___ RECORD EXTRACTS ___

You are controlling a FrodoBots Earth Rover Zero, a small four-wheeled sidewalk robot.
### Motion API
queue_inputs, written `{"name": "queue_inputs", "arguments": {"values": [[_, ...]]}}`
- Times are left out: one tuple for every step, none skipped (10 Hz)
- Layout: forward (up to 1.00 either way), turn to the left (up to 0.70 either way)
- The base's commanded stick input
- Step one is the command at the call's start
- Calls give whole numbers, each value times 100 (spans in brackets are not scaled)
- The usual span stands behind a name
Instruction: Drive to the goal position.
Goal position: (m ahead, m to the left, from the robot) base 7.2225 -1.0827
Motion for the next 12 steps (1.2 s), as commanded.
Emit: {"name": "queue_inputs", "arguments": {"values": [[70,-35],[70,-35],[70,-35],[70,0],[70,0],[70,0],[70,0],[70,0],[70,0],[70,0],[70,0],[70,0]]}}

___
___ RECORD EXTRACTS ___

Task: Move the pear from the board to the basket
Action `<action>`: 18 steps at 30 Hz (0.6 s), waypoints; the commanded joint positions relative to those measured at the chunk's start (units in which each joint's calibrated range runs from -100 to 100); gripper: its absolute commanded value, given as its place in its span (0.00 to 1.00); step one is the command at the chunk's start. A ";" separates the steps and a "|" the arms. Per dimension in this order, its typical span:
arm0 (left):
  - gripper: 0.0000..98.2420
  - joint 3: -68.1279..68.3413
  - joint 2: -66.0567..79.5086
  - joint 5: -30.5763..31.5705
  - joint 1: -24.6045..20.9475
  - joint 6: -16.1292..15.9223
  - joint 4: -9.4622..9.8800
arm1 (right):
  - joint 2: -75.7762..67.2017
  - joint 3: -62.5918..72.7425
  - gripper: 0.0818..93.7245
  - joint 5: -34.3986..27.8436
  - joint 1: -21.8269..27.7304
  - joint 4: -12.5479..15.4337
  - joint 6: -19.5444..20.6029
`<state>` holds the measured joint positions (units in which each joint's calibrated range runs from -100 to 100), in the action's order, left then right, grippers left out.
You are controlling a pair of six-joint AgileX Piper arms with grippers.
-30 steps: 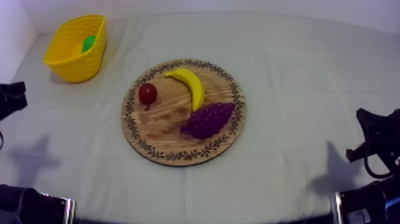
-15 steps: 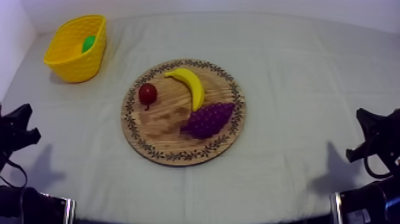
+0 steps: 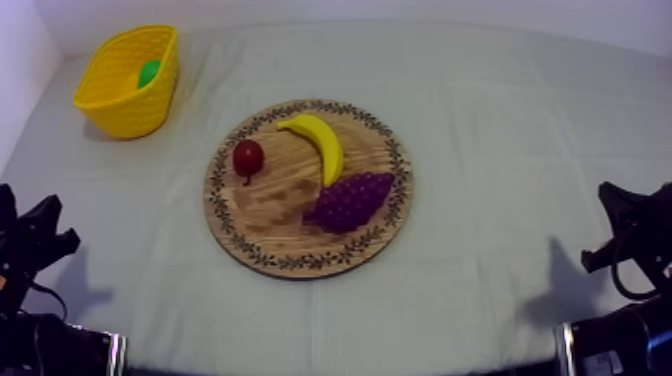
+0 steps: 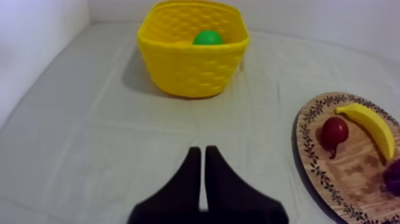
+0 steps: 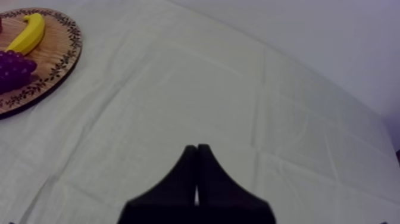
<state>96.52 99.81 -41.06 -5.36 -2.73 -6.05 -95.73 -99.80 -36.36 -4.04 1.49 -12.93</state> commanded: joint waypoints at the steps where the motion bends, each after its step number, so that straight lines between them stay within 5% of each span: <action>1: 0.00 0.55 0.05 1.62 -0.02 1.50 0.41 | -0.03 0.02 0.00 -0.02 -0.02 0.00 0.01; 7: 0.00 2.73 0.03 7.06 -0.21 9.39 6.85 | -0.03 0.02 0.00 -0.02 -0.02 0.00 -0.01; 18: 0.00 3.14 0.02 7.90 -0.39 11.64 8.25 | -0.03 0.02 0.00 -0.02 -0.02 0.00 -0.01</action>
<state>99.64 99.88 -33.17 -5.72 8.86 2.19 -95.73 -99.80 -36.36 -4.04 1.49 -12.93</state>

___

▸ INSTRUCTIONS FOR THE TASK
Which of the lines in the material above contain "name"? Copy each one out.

▸ ANSWER SECTION
queue_inputs, written `{"name": "queue_inputs", "arguments": {"values": [[_, ...]]}}`
- The usual span stands behind a name
Emit: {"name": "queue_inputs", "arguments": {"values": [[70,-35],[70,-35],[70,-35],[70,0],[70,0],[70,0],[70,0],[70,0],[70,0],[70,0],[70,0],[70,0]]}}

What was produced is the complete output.